Marijuana Derived Drug Gains FDA Approval
A US Food and Drug Administration advisory committee on Thursday unanimously recommended approval of an epilepsy drug that would be the first plant-derived cannabidiol medicine for prescription use in the United States.
The FDA will vote in June whether to approve the drug, Epidiolex, an oral solution, for the treatment of severe forms of epilepsy in a small group of patients. The FDA has approved synthetic versions of some cannabinoid chemicals found in the marijuana plant for other purposes, including cancer pain relief.
Cannabidiol, also called CBD, is one of more than 80 active cannabinoid chemicals, yet unlike tetrahydrocannabinol, or THC, it does not produce a high.
The committee's recommendation was delivered after reviewing data from the drug's maker, GW Pharmaceuticals PLC, a UK-based biopharmaceutical company.
"We're obviously very pleased by the unanimous recommendation in support of the approval of Epidiolex," GW CEO Justin Gover said. "It's a very important milestone in the approval process."
Epidiolex, GW's lead cannabinoid product candidate, was developed for severe, early-onset epilepsy syndromes, including Dravet syndrome, a rare genetic dysfunction of the brain that begins in the first year of life; Lennox-Gastaut syndrome, a type of epilepsy with multiple types of seizures; and tuberous sclerosis complex and infantile spasms, both of which begin in infancy and cause a sudden stiffening of the body, arms and legs with the head bent forward.

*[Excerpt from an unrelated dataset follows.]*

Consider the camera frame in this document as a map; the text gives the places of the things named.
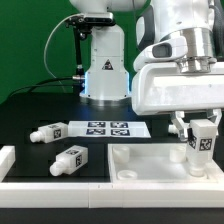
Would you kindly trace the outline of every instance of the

One-third of Americans who have epilepsy have found no therapies that will control their seizures, according to the Epilepsy Foundation. This represents about 1 million families.
Though FDA approval would limit use of the drug to epilepsy patients, doctors would have the option to prescribe it "off-label" for other uses.
Shauna Garris, a pharmacist, pharmacy clinical specialist and adjunct assistant professor at the University of North Carolina's Eshelman School of Pharmacy, said she would be surprised if Epidiolex does not get full approval from the FDA. Garris was not involved in the development of the drug and has not used it in her own clinical practice.
Still, she said, "there's so much publicity and so much hype" surrounding the product, she's not sure it will live up to "all that hype."
Epidiolex is effective, she said, working somewhere between "fairly" and "very well."
"There have been side effects associated with it, and it appears a lot of the side effects were in conjunction with other medications, which is a concern, because most of those patients are on other medications," Garris said. There are likely to be drug interactions, she said, but "that's not uncommon for antiepileptic medications."
"Most of our antiepileptic medications have terrible side effects and interact with each other," she said. Still, this may impact potential efficacy.
In a statement, GW Pharmaceuticals said that two experimental clinical trials, one in Dravet syndrome and one in Lennox-Gastaut syndrome, showed "significantly greater reductions" in certain seizure types for patients taking Epidiolex compared with those taking a placebo.
During the public hearing at Thursday's advisory committee meeting, 16-year-old Sam Vogelstein of Berkeley, California, described himself as "the first person to try Epidiolex for epilepsy." He said he was not paid by the company to speak Thursday.
"I had seizures for 10 years," he said. "My parents tell me there were times I had seizures 100 times a day." He began Epidiolex five years ago. "I've been seizure-free for more than two years now. It changed my life."
Damage to the liver, which metabolizes drugs and detoxifies chemicals, is an important consideration during the recommendation process of any medicine.
Dr. Lara Dimick-Santos, a clinical reviewer in the FDA's Office of Drug Evaluation, reviewed the liver safety report and concluded that there were "no cases of severe liver injury" and "no deaths related with liver injury." She suggested, though, that some patients might experience some form of "unknown of chronic liver injury." Such a "smoldering inflammatory response" could "potentially cause a problem for patients further down the line."
Katherine Bonson, a member of the FDA's Pharmacologist Controlled Substance Staff, assessed the abuse potential for cannabidiol after looking at both animal and human experimental data. "Overall conclusion, preclinical data do not provide signals that CBD has abuse potential," she said.
Though the FDA stressed that review of Epidiolex will be ongoing, Gover said he feels confident about a positive outcome. "It's a breakthrough in the field of epilepsy," he said. "It's the first cannabis-based pharmaceutical to be approved by the FDA. It's the first in a new class of treatments with a new mechanism of action against epilepsy."